> Work to be completed
Nothing but a number is needed here; count the lines of the listing that include "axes".

=== Begin Enclosure ===

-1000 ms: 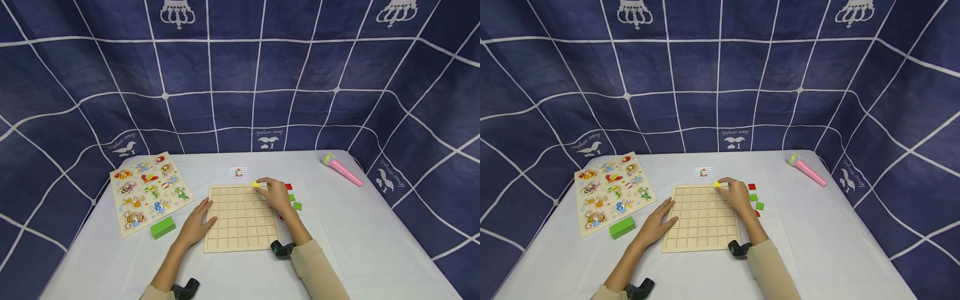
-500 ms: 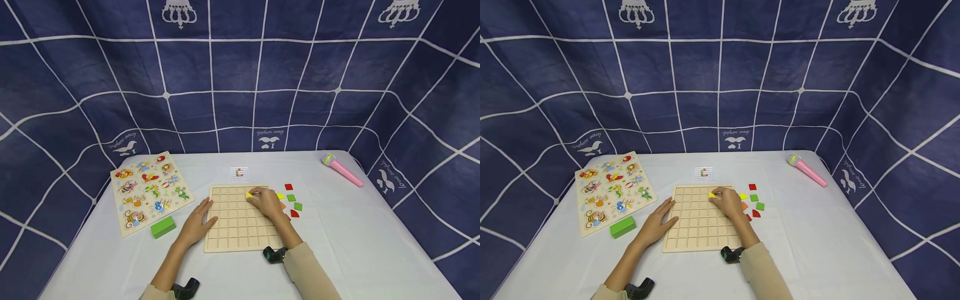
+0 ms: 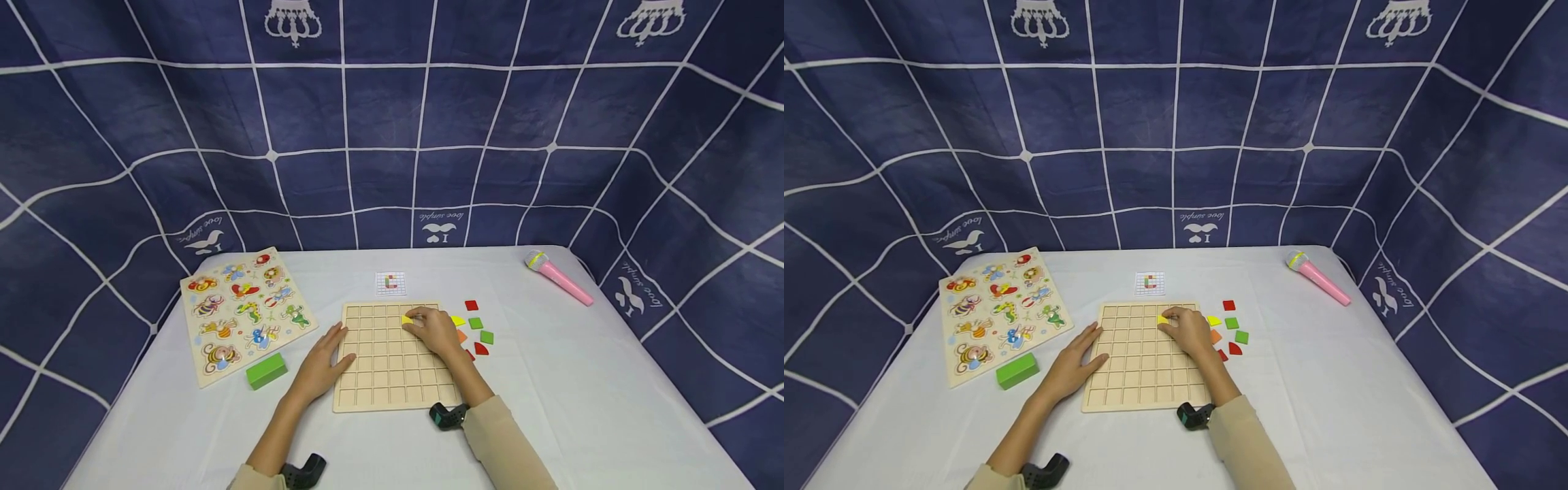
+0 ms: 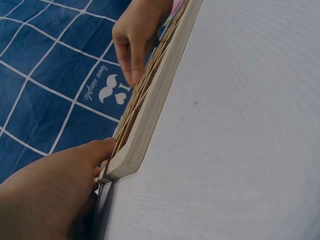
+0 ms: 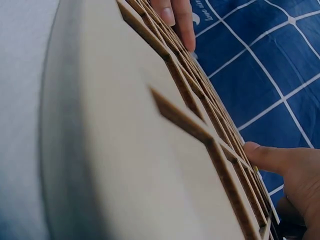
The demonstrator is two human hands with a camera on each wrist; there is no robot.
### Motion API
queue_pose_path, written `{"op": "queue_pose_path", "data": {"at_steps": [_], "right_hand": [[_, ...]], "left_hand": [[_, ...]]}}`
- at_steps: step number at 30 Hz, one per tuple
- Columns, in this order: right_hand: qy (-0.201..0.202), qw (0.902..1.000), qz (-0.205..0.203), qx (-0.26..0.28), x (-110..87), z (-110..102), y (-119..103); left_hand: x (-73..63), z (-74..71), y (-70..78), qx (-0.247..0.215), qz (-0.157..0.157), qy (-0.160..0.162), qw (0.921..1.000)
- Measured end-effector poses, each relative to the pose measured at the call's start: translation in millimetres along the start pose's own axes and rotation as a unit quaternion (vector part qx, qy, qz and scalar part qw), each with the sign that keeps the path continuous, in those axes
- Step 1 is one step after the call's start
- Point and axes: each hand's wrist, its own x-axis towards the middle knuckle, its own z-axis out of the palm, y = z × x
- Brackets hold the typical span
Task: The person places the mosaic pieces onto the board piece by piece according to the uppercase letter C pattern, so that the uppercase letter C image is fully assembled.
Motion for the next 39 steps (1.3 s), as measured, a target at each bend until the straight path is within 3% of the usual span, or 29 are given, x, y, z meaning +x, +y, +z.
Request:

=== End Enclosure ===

> Answer to this exercise
2